THE TASK. Scan the listing below. Return every line containing the string "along".

INFORMATION.
---

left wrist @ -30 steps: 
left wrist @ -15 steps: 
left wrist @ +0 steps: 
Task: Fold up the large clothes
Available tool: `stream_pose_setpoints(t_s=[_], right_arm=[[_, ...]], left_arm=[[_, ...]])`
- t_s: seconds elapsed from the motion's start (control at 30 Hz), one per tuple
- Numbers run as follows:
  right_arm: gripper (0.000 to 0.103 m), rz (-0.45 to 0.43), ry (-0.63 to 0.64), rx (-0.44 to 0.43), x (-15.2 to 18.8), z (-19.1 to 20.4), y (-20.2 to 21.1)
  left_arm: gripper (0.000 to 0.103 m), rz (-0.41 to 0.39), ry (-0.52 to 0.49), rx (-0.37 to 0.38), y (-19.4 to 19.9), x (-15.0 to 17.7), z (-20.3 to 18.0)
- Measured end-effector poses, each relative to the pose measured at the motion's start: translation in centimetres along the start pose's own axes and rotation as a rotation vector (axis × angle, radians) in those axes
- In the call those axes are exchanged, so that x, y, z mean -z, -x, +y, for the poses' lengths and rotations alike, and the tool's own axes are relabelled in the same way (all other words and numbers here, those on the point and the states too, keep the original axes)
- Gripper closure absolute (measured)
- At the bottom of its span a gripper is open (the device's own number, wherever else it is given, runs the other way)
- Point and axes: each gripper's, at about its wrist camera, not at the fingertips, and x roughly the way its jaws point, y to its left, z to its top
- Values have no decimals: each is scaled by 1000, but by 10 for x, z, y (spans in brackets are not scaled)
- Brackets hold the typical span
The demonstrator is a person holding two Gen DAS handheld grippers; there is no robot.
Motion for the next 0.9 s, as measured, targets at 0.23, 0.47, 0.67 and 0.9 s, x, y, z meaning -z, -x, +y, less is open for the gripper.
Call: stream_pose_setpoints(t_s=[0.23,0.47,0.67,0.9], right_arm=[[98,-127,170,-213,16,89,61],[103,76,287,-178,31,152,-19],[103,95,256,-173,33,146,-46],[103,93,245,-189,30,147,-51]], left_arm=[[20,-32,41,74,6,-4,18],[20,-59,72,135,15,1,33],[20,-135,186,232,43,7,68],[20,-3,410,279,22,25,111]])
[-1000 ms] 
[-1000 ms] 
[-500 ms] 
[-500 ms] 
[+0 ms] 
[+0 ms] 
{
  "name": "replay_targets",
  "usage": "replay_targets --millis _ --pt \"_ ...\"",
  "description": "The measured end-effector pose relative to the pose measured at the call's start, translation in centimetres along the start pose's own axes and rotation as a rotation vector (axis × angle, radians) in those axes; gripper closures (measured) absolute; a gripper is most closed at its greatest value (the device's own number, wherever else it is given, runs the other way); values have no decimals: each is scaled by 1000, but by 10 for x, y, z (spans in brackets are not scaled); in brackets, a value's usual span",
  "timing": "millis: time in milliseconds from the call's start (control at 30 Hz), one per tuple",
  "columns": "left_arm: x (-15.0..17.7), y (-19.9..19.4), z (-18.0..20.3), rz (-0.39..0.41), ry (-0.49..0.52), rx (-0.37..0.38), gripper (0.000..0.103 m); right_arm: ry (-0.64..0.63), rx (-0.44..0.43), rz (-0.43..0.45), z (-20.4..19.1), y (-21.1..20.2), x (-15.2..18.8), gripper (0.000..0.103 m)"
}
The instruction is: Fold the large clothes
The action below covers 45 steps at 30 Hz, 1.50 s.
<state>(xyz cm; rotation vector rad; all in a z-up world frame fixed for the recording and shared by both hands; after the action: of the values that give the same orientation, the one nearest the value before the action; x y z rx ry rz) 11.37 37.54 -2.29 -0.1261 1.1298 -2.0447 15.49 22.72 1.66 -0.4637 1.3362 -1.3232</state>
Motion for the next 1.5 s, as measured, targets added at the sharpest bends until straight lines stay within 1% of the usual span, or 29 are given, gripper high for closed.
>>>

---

TASK ANSWER.
- Measured end-effector poses, each relative to the pose measured at the motion's start: translation in centimetres along the start pose's own axes and rotation as a rotation vector (axis × angle, radians) in those axes
  "description": "The measured end-effector pose relative to the pose measured at the call's start, translation in centimetres along the start pose's own axes and rotation as a rotation vector (axis × angle, radians) in those axes; gripper closures (measured) absolute; a gripper is most closed at its greatest value (the device's own number, wherever else it is given, runs the other way); values have no decimals: each is scaled by 1000, but by 10 for x, y, z (spans in brackets are not scaled); in brackets, a value's usual span",

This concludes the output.